The plaintiff filed suit in the Superior Court against the defendant (American) on the grounds that American had violated the provisions of G. L. c. 93A, § 9, in requiring that he execute a release of his claim against American’s policyholder as a condition to receiving payment of the policy limits where his claim exceeded the policy limits and liability was not in question. The plaintiff moved for summary judgment. The Superior Court judge allowed the plain *640 tiff’s motion and awarded attorney’s fees and multiple damages in the amount of $220,000, twice the $110,000 coverage available to a claimant under the policy. American moved for reconsideration. The judge denied the motion. From the ensuing judgment, American appeals claiming that its action was not a violation of G. L. c. 93A and that the judge erred by applying G. L. c. 93A, § 9(3), as amended through St. 1989, c. 580, § l, 1 retroactively in her assessment of multiple damages. We reverse the judgment.

The facts are undisputed. On July 30, 1987, the plaintiff suffered serious and permanent injuries when the vehicle in which he was a passenger left the roadway and collided with a tree. The vehicle was leased to one Olga Perez, whose son was driving the vehicle at the time of the accident. The vehicle was covered by a policy issued by American. The policy provided bodily injury coverage in the amount of $100,000 per person and underinsured coverage in the amount of $10,000 per person. Concluding that liability was not in question and that the plaintiff’s claim would exceed the policy limits, American offered the plaintiff the full policy limits of $110,000 2 conditioned on the plaintiff’s execution of a release of its insured and her son. The plaintiff refused to execute the release and made a demand under G. L. c. 93A, § 9, for payment of the sum of $110,000. American declined to make payment without the requested release. As a result, the plaintiff filed this action.

In allowing summary judgment for the plaintiff, the Superior Court judge relied upon Bertassi v. Allstate Ins. Co., 402 Mass. 366 (1988). In Bertassi, the Supreme Judicial Court ruled that an insurer’s insistence that its insured exe *641 cute an agreement protecting the insurer’s subrogation rights as a condition to the insurer’s payment of underinsurance benefits to him violated G. L. c. 93A, where the policies did not require any such agreement. Id. at 370-371. Here, the judge ruled that American’s insistence upon a release of its insured from the claimant as a condition to payment likewise constituted a violation of G. L. c. 93A, because there was no requirement in the policy that a release be executed as a condition of payment.

On appeal, American argues that the judge should not have concluded its conduct constituted a violation of G. L. c. 93A, § 9, because it was uncertain as matter of law whether its duty to defend under the policy required it to obtain a release of its insured from liability in excess of the policy limits before payment of the policy limits.

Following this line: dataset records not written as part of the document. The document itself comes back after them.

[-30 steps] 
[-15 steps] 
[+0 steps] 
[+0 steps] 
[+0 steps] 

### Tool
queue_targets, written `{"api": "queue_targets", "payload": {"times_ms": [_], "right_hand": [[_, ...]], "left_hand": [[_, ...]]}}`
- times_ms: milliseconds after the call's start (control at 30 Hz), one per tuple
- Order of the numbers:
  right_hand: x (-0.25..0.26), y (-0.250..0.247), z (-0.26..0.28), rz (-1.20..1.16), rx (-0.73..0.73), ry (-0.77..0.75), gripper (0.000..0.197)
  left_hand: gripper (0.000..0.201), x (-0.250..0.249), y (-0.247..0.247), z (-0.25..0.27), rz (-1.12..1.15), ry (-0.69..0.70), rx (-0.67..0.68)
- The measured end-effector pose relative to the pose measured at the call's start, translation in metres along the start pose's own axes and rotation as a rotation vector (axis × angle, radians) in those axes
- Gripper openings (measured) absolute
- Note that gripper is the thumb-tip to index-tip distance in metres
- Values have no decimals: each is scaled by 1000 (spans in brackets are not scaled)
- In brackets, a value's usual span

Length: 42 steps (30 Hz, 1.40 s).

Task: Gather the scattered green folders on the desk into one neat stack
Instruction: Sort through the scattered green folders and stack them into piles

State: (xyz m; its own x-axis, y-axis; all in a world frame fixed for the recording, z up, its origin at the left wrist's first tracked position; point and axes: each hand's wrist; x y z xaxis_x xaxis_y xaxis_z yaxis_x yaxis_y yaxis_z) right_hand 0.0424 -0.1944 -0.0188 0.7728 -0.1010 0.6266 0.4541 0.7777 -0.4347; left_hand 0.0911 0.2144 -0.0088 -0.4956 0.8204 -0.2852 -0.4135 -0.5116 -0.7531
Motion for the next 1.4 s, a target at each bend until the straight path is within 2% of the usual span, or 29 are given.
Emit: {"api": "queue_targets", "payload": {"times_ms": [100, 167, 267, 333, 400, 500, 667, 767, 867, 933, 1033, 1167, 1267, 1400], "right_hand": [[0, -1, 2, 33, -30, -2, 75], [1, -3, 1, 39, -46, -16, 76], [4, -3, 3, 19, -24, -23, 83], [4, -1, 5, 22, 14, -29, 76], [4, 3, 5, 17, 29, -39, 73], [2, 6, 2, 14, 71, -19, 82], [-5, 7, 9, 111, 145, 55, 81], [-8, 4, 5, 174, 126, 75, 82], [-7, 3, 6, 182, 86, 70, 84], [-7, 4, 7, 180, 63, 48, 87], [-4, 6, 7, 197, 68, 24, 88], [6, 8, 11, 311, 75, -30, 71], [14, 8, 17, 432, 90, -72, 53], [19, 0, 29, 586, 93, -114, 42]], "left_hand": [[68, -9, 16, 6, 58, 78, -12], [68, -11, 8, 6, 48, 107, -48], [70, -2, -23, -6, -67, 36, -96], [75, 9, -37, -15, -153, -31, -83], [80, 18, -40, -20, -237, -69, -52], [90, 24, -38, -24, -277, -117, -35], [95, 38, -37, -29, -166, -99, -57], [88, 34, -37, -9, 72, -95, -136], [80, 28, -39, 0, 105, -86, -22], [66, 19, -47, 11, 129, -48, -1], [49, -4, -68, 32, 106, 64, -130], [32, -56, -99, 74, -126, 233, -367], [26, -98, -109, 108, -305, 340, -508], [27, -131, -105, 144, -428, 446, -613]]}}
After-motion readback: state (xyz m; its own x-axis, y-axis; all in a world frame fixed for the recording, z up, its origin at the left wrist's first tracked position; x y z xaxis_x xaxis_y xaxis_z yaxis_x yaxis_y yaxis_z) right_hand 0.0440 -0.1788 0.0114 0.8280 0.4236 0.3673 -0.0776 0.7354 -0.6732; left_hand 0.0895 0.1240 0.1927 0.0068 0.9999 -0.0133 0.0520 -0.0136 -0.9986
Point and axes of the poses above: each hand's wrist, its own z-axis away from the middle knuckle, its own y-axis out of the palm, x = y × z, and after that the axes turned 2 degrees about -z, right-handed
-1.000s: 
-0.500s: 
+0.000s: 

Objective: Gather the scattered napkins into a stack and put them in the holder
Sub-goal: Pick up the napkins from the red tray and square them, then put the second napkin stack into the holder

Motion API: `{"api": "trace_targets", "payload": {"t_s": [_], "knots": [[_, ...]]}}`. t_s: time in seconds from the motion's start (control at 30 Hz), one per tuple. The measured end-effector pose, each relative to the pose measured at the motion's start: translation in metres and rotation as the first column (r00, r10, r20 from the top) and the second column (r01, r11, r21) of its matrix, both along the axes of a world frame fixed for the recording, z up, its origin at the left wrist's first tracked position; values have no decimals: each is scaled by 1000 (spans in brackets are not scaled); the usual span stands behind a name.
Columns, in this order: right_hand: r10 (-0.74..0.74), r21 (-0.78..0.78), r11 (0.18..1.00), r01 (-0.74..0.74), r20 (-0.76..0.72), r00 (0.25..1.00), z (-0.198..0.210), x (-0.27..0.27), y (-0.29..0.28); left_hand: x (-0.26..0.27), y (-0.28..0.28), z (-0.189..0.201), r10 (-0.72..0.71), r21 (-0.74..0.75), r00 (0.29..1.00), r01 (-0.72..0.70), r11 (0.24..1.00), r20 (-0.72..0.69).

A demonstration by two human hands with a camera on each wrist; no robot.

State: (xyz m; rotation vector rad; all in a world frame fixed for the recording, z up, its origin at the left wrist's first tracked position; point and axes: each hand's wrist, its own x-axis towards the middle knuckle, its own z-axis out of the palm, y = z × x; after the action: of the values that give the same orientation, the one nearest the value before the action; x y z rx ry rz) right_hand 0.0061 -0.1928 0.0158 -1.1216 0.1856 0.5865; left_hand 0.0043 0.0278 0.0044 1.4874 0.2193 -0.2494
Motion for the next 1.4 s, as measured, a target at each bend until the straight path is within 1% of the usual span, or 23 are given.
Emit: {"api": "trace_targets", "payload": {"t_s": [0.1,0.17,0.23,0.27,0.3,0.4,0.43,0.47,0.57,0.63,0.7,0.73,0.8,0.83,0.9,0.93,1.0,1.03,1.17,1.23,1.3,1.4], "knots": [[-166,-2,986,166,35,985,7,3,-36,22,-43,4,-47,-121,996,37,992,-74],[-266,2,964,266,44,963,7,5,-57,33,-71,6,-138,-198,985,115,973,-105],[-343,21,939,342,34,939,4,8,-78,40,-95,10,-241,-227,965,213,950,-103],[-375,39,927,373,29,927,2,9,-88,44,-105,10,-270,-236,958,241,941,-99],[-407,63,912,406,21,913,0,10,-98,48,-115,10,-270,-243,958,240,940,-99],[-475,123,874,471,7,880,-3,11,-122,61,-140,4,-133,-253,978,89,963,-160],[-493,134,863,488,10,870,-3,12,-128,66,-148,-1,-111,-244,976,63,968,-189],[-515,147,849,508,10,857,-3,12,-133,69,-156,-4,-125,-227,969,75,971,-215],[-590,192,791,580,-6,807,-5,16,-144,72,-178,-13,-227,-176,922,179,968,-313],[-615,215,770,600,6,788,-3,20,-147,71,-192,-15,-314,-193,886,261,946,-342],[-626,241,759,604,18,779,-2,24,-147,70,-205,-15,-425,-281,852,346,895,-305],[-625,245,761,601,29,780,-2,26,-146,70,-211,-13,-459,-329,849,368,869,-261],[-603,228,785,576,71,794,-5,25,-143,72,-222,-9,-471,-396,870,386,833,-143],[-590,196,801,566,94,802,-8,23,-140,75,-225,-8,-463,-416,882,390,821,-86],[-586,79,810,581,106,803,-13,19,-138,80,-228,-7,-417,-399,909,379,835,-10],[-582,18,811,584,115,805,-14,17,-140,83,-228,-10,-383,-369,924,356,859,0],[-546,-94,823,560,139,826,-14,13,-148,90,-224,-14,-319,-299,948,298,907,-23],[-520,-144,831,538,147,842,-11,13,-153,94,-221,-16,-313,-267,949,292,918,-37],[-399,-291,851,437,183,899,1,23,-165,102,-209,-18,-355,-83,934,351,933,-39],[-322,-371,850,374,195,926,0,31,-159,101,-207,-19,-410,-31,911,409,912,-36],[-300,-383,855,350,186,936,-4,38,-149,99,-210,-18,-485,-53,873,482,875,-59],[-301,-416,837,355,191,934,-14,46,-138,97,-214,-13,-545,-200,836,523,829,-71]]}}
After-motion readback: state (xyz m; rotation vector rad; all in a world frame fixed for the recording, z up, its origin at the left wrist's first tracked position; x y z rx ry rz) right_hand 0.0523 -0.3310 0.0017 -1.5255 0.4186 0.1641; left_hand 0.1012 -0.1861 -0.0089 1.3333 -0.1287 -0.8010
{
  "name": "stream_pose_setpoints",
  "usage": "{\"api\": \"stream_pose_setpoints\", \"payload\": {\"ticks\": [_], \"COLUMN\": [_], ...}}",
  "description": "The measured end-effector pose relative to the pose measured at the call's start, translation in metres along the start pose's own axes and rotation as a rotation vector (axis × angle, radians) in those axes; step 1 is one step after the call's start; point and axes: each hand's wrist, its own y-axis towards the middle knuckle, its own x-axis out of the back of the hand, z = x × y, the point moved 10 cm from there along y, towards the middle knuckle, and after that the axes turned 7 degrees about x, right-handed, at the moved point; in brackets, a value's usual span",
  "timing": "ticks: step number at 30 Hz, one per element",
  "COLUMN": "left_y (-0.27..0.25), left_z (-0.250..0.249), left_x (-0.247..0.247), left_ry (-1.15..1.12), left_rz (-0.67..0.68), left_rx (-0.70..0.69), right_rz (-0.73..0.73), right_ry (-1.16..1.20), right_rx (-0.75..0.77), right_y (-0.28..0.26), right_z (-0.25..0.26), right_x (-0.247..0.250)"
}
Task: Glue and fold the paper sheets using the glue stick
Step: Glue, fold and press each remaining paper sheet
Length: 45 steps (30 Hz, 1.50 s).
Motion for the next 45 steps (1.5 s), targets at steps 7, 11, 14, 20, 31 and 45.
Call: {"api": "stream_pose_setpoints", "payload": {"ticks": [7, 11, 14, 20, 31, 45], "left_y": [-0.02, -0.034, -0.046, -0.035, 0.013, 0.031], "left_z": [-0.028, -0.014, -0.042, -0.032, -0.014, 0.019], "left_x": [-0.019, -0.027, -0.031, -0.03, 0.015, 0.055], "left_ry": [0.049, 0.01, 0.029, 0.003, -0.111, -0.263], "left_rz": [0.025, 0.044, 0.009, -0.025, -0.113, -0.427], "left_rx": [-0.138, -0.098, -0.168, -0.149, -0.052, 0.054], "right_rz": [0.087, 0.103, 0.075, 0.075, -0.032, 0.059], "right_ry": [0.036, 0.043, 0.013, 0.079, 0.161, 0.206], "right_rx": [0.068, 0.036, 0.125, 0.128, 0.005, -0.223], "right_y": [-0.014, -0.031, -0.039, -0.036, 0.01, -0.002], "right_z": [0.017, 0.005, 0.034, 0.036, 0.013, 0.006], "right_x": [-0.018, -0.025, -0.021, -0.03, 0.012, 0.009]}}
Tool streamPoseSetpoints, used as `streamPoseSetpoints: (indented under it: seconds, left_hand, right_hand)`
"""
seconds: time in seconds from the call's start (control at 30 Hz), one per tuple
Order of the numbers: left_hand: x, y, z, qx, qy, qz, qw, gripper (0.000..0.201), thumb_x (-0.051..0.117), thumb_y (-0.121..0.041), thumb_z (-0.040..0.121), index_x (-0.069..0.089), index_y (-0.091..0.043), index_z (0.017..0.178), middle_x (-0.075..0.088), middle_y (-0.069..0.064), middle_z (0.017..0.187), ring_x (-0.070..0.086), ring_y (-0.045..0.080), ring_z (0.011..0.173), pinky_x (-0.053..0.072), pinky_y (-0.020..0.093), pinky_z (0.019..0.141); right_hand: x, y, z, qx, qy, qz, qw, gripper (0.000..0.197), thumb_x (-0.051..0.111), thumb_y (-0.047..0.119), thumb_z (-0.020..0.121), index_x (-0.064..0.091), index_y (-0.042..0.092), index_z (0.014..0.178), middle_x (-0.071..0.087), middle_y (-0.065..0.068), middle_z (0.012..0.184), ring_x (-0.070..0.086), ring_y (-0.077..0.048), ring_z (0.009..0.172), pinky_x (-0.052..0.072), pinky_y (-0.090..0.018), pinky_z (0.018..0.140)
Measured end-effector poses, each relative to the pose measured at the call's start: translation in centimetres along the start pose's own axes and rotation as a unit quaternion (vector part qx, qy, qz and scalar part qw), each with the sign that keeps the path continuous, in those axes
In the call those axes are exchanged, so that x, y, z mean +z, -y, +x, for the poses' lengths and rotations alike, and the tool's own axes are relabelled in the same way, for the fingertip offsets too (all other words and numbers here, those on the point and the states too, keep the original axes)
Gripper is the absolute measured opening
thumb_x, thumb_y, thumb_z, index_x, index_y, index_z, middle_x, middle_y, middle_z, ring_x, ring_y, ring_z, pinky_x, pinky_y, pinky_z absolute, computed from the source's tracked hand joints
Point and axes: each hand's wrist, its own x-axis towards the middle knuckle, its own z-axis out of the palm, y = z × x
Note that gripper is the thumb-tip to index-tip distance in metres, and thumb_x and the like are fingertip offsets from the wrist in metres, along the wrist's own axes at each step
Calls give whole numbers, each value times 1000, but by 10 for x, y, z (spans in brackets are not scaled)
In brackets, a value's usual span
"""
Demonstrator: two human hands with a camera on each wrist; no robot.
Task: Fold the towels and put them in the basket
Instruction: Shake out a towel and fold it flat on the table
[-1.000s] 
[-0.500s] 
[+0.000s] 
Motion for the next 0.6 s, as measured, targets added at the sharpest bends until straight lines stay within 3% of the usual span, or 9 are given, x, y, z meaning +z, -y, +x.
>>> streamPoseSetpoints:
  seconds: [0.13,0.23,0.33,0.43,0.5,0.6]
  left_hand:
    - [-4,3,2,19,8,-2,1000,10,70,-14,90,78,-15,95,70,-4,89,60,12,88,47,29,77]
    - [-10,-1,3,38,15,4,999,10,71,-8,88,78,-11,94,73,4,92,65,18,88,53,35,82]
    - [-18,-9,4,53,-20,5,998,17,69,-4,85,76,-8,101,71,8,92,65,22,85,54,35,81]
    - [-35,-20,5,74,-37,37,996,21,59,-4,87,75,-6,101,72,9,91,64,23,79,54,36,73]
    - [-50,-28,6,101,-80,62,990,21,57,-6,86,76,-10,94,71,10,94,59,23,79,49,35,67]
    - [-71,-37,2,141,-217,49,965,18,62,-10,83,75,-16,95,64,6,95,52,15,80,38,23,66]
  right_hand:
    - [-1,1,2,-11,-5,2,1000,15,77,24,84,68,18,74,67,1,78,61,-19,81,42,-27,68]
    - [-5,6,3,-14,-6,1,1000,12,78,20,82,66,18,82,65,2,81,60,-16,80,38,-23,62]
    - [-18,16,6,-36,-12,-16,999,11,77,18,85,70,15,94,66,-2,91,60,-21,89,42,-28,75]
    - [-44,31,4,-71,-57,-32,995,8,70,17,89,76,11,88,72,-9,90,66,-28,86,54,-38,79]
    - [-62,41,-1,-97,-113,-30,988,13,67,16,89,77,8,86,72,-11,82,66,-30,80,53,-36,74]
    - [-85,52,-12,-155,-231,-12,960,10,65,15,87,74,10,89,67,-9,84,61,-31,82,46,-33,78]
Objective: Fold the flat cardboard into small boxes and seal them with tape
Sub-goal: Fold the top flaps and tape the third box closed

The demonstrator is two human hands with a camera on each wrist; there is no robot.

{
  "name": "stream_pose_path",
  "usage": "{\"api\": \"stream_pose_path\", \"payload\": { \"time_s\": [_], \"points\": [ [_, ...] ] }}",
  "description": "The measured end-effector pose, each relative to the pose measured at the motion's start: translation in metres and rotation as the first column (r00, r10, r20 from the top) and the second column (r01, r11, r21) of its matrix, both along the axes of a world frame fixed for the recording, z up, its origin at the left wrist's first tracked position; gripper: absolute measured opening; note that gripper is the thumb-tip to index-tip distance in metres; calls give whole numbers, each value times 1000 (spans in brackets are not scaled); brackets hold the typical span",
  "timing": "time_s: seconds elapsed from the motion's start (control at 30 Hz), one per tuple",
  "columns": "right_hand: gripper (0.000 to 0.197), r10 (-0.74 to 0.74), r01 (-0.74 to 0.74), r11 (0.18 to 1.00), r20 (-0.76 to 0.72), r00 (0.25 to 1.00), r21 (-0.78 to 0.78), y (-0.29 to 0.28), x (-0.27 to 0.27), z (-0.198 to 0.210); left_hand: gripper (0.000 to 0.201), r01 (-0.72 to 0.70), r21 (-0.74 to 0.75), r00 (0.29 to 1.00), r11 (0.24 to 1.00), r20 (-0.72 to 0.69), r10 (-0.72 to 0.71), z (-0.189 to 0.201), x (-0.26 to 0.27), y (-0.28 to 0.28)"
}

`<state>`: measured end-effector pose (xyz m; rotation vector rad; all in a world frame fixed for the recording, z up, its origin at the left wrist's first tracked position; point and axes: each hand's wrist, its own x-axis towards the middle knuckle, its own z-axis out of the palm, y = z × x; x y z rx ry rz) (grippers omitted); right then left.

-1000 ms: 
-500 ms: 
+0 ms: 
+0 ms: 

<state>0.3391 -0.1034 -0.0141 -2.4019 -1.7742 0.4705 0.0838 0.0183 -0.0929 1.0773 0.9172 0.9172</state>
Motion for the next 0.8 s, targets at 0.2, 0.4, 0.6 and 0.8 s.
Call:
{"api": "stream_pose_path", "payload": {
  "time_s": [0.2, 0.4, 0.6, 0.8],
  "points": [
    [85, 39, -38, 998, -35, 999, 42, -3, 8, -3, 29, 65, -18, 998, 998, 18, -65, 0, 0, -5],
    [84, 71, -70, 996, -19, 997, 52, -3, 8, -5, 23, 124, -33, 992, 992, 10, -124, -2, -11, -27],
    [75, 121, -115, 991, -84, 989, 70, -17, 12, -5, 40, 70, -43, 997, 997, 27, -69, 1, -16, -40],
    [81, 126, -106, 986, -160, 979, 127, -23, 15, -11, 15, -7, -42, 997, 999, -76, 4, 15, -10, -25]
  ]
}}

At the time judgment was entered in this case, this issue had not been decided by an appellate court in Massachusetts. Since then, we have held that an insurer’s duty to defend does not terminate upon tendering the policy limits to a third-party claimant except where the policy limits are paid in settlement of the third party’s claim against the insured (i.e., a release is obtained) or in full or partial satisfaction of a final judgment against the insured. Aetna Cas. & Sur. Co. v. Sullivan, 33 Mass. App. Ct. 154, 157 (1992). 3 The Sullivan case, how *642 ever, did not address whether it would be a violation of G. L. c. 93A for an insurer to demand a release before paying out the full policy limits to a third-party claimant where a third party’s claim exceeds the policy limits and liability is undisputed.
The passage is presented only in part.